Collection entries
#####

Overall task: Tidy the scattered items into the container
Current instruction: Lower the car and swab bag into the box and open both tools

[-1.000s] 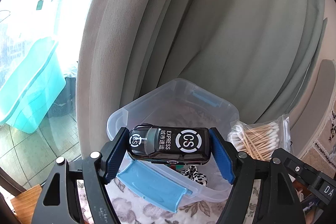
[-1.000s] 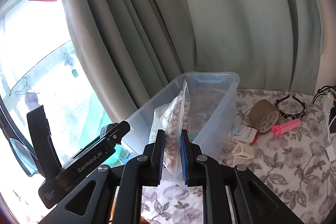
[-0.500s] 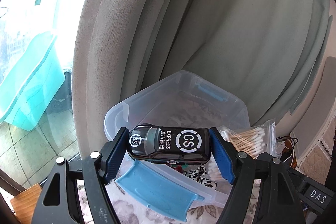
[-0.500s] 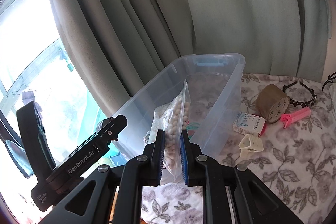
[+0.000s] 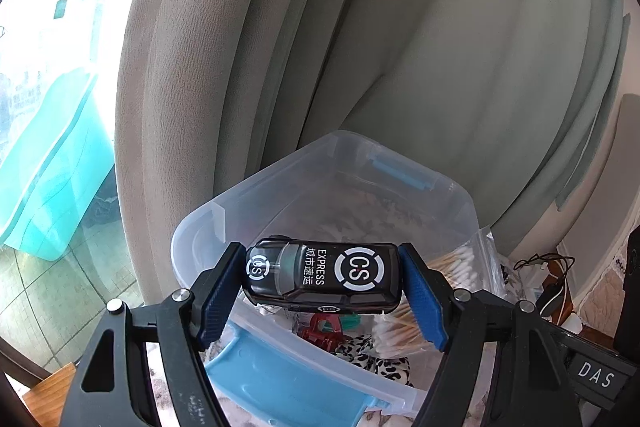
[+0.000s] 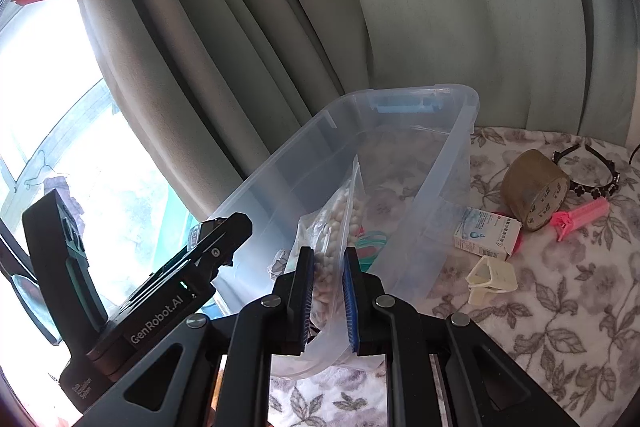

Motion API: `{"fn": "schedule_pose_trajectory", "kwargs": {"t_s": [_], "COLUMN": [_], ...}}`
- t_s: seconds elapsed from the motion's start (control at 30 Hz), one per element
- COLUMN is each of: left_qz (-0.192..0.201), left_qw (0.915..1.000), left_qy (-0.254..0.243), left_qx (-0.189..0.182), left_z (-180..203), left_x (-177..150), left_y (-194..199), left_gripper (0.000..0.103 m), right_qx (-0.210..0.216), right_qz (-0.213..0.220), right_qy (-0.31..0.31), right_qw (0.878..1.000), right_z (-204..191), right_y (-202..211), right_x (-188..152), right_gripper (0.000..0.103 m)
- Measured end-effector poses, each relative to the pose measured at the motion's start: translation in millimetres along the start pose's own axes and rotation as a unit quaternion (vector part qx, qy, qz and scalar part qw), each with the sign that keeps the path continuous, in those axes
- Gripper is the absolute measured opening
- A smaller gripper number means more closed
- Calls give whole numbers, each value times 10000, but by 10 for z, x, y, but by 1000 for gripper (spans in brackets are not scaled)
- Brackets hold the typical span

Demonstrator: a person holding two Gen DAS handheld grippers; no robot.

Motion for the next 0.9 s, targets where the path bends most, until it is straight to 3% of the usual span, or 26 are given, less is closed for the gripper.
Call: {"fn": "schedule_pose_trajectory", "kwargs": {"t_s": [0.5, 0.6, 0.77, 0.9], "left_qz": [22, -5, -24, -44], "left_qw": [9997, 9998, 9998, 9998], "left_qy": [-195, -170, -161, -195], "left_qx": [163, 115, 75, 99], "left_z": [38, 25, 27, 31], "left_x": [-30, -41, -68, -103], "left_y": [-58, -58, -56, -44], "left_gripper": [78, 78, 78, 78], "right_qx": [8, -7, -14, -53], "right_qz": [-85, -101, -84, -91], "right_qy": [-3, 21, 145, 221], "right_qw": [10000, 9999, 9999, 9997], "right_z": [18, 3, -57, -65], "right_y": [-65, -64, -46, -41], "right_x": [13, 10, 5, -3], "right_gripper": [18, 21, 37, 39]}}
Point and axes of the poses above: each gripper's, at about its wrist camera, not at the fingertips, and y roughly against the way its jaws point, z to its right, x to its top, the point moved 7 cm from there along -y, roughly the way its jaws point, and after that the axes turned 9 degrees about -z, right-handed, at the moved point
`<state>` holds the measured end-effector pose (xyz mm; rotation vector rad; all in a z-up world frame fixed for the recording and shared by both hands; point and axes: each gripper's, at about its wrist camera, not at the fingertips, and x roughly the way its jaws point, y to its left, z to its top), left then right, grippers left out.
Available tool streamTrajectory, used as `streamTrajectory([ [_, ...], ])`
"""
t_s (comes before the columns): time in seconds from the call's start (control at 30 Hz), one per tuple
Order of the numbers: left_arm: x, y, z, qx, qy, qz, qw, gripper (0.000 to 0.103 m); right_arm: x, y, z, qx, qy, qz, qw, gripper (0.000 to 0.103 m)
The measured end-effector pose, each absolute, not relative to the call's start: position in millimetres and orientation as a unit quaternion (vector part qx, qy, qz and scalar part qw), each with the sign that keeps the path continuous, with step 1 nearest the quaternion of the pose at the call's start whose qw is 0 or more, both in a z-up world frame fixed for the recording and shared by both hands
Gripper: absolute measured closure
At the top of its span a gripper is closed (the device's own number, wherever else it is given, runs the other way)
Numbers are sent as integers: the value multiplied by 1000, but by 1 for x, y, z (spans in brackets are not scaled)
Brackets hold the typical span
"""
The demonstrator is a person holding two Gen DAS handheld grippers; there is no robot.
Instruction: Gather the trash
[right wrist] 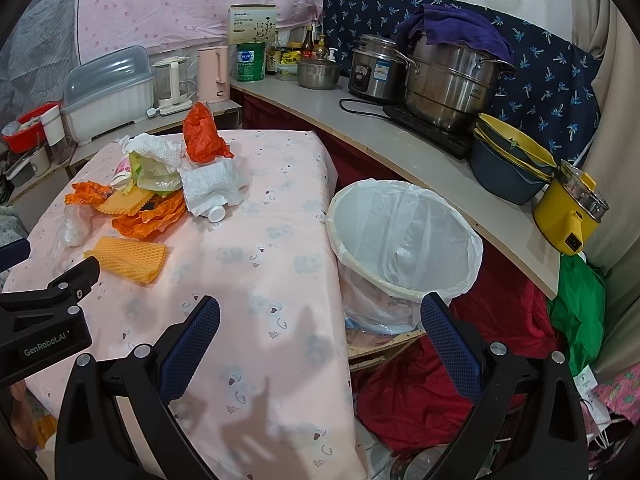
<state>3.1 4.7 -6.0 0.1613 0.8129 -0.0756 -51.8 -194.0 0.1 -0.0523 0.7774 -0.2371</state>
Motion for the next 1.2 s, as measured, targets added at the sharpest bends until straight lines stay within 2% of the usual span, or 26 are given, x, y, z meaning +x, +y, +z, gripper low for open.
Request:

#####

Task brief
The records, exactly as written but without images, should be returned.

Solved exercise
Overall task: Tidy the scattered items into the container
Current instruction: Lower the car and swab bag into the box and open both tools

[-1.000s] 
[-1.000s] 
[-0.500s] 
[-0.500s] 
[+0.000s] 
[+0.000s] 

Motion API: `{"fn": "schedule_pose_trajectory", "kwargs": {"t_s": [_], "COLUMN": [_], ...}}`
- t_s: seconds elapsed from the motion's start (control at 30 Hz), one per element
- COLUMN is each of: left_qz (-0.192..0.201), left_qw (0.915..1.000), left_qy (-0.254..0.243), left_qx (-0.189..0.182), left_z (-180..203), left_x (-177..150), left_y (-194..199), left_gripper (0.000..0.103 m), right_qx (-0.210..0.216), right_qz (-0.213..0.220), right_qy (-0.31..0.31), right_qw (0.878..1.000), right_z (-204..191), right_y (-202..211), right_x (-188..152), right_gripper (0.000..0.103 m)
- Measured end-effector poses, each relative to the pose measured at the motion's start: translation in millimetres along the start pose's own axes and rotation as a unit quaternion (vector part qx, qy, qz and scalar part qw), each with the sign that keeps the path continuous, in those axes
- Gripper is the absolute measured opening
- A smaller gripper number means more closed
- Calls give whole numbers, each value times 10000, but by 10 for z, x, y, but by 1000 for gripper (spans in brackets are not scaled)
- Brackets hold the typical span

Demonstrator: a person holding two Gen DAS handheld grippers; no robot.

Motion for the next 0.9 s, targets where the path bends most, until it is straight to 3% of the usual span, or 26 are given, less is closed for the gripper.
Call: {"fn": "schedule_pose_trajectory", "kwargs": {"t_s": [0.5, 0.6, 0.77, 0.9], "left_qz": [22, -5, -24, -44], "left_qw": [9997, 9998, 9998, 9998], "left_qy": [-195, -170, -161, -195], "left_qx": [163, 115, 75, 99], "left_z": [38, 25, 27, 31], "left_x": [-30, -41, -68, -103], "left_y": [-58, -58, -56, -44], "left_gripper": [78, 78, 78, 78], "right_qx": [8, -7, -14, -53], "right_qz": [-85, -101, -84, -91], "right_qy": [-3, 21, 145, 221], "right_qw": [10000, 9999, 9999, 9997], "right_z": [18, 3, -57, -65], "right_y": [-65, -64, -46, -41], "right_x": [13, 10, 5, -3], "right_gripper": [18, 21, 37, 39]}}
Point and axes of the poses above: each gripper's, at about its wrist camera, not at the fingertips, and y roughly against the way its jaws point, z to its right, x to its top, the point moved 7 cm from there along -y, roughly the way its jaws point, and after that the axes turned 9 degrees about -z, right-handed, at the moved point
`<state>` holds the measured end-effector pose (xyz mm; rotation vector rad; all in a z-up world frame fixed for the recording and shared by both hands; point and axes: each gripper's, at about its wrist camera, not at the fingertips, and x roughly the way its jaws point, y to its left, z to its top), left then right, grippers left out.
Available tool streamTrajectory, used as `streamTrajectory([ [_, ...], ])`
"""
t_s (comes before the columns): time in seconds from the call's start (control at 30 Hz), one per tuple
Order of the numbers: left_arm: x, y, z, qx, qy, qz, qw, gripper (0.000 to 0.103 m); right_arm: x, y, z, qx, qy, qz, qw, gripper (0.000 to 0.103 m)
The measured end-effector pose, each absolute, not relative to the call's start: position in millimetres and orientation as a unit quaternion (vector part qx, qy, qz and scalar part qw), each with the sign that keeps the path continuous, with step 1 nearest the quaternion of the pose at the call's start whose qw is 0 or more, both in a z-up world frame fixed for the recording and shared by both hands
Gripper: absolute measured closure
At the top of its span a gripper is closed (the device's own number, wherever else it is given, runs the other way)
Numbers are sent as integers: the value multiplied by 1000, but by 1 for x, y, z (spans in brackets are not scaled)
Brackets hold the typical span
"""
The demonstrator is a person holding two Gen DAS handheld grippers; there is no robot.
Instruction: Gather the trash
[right wrist] 
<state>3.1 4.7 -6.0 0.1613 0.8129 -0.0756 -51.8 -194.0 0.1 -0.0523 0.7774 -0.2371</state>
Motion for the next 1.2 s, as measured, targets added at the sharpest bends until straight lines stay within 2% of the usual span, or 26 are given, x, y, z meaning +x, +y, +z, gripper low for open.
Request:

Nothing further is required of this output.